I am learning about Graph Databases. These are notes that may be useful to you, but caution is advised since I’m new to this.
What are Graph databases? They are a means to relate data as connected points using vertices (the points) and edges (the connections). Each vertex and edge has properties that describe it.
What flavours of Graph databases exist? I have been looking at neo4j.io and Azure Cosmos DB and I imagine there are more. This post works with Cosmos DB, Gremlin and Python.
Azure Cosmos DB
My notes are based on Quickstart: Create a graph database in Azure Cosmos DB using Python and the Azure portal. (Thank you to Manish Sharma, Sneha Gunda and Microsoft for this.) I’m also reading Graph Databases in Action –
Examples in Gremlin by Dave Bechberger and Josh Perryman.
Python & Gremlin
Python and the Gremlin api for the Cosmos DB graph database are used to manipulate data. Gremlin is part of the Apache TinkerPop framework for graph databases. I tried to use a Jupyter notebook on Google Colab, but kept getting “RuntimeError: Cannot run the event loop while another loop is running”. I used Visual Studio Code to edit and run the .py programs. I installed gremlinpython:
pip install --trusted-host=pypi.org --trusted-host=files.pythonhosted.org --user gremlinpython
Knowledge Graph of subjects in the diary of Capt. William White.
A study of the 1917 World War I diary of Canadian soldier Capt. William White yielded a lists of people, organizations and locations appearing in it. An analysis of these subjects may open more avenues for research into Capt. White’s experience in wartime France as well as his unit, No. 2 Construction. With this exercise I am seeking to build a knowledge graph of subjects in the diary.
The programs I am using are in Github and based on the Microsoft example. Errors in the programs are mine.
I set up a Graph database in Microsoft Azure for this exercise using the Quickstart noted above. I’m using the free tier of Azure pricing.
- Run drop.py to remove all of the data from the database and make it ready to load. The Gremlin statement is g.V().drop()
- The subjects in the diary are stored in a relational database. Each table was exported as a .csv. These files include wwper.csv, wwloc.csv, wworg.csv, wwpages.csv (which store the person, location, organization and page entities). The files wwper_x_page.csv, wwloc_x_page.csv and wworg_x_page.csv store the references between subjects, such as a person, and the diary page they appear on.
- A set of programs, like prep_data_1_people.py parse and reformat the .csv data into Gremlin statements that allow the data to be inserted into the graph database.

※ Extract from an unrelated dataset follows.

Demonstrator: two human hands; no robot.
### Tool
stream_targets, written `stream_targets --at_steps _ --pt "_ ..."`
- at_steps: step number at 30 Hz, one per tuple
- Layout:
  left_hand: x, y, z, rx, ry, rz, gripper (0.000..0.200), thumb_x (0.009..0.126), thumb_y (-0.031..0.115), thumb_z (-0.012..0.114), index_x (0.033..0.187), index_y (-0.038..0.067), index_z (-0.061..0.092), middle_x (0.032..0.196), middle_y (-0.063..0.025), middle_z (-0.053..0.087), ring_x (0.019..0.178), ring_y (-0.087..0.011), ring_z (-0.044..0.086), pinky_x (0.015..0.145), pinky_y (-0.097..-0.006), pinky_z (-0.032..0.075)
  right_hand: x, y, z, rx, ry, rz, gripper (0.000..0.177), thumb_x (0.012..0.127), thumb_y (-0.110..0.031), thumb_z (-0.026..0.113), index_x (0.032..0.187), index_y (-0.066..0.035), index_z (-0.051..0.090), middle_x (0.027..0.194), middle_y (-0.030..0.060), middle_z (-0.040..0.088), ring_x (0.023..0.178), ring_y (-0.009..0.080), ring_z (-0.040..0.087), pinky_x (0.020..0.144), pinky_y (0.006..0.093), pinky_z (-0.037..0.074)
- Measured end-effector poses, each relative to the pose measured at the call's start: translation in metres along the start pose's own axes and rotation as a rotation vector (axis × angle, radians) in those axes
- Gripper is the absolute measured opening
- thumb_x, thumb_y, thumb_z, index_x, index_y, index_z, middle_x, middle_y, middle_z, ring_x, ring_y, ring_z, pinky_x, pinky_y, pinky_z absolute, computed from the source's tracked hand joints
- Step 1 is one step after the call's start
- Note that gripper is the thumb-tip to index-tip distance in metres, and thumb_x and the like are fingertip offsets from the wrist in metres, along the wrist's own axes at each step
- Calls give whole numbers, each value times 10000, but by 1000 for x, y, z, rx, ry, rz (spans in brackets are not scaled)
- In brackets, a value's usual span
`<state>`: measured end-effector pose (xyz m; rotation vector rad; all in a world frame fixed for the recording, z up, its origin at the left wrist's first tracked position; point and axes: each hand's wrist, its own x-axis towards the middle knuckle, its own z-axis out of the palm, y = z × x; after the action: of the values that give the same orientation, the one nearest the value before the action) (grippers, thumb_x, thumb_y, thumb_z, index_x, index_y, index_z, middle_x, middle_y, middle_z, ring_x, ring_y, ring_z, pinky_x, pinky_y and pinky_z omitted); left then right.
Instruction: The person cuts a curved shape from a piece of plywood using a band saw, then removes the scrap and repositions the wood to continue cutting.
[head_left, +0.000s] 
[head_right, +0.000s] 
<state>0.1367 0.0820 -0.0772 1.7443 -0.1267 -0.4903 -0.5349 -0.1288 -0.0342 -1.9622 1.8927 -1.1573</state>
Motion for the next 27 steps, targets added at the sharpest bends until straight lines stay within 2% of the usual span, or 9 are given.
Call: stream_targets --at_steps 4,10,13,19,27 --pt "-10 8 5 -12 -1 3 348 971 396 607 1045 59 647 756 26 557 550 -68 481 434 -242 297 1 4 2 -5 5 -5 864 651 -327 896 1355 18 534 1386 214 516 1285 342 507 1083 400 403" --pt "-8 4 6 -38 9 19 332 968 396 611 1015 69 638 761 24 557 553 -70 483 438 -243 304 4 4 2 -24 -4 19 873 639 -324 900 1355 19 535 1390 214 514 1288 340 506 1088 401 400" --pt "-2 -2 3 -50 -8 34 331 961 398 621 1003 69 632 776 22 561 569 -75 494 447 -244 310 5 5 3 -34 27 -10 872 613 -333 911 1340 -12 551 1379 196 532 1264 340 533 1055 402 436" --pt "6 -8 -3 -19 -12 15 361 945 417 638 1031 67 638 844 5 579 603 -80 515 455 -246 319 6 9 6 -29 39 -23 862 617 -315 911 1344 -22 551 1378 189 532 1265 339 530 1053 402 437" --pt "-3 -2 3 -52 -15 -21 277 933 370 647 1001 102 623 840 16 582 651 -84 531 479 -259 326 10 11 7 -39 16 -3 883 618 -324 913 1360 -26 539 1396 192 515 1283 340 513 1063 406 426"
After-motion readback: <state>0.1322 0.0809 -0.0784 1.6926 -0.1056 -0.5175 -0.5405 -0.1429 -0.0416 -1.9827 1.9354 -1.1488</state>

- Run all of the “prep_data_1” programs to prepare the data to be loaded.
Loading the database.
- Run data_load_people.py. This runs a set of statements to create Vertices such as: g.addV(‘person’).property(‘id’, ‘per0’).property(‘name’, ‘Capt. William White’).property(‘name_last’, ‘White’).property(‘about’, ‘No. 2 Construction chaplin’).property(‘partitionKey’, ‘partitionKey’)
- Run data_load_locations.py, data_load_organizations.py and data_load_pages.py. This completes the load of vertices.
- Check the results in Azure’s Data Explorer. Click “Execute Gremlin Query” and click on results to view each Vertex. At the present time Vertices are not related to each other.
- Change the graph style to display the name of the Vertex and differentiate node types by color, using the label field. (See picture below)
- Run data_load_per_x_page.py. This executes a set of statements to create Edges such as: g.V(‘per1’).addE(‘appears’).to(g.V(‘page3’)). Person ID=1 (Mlles Thomas) appears on page ID=3, seen here.
- Run data_load_loc_x_page.py and data_load_org_x_page.py. The completes the load of edges.
- Check the results in Data Explorer. Click “Execute Gremlin Query” and click on results to view each Vertex. You should see relationships now. (see below)
The next steps are to model more meaningful relationships between entities. For example: soldiers in the same unit, members of a family, friends and related organizations.
Visual Studio Code, side note.
I am using Visual Studio Code for this. I had this error connecting to GitHub “SSL certificate problem: self signed certificate in certificate chain“. Matt Ferderer’s post here allowed me to fix this.
I also get this error message below. I am running VS Code on Windows. Thanks to this answer on Stack Overflow, it seems to be an error with aiohttp. I can’t fix it, but it does not prevent the scripts from completing.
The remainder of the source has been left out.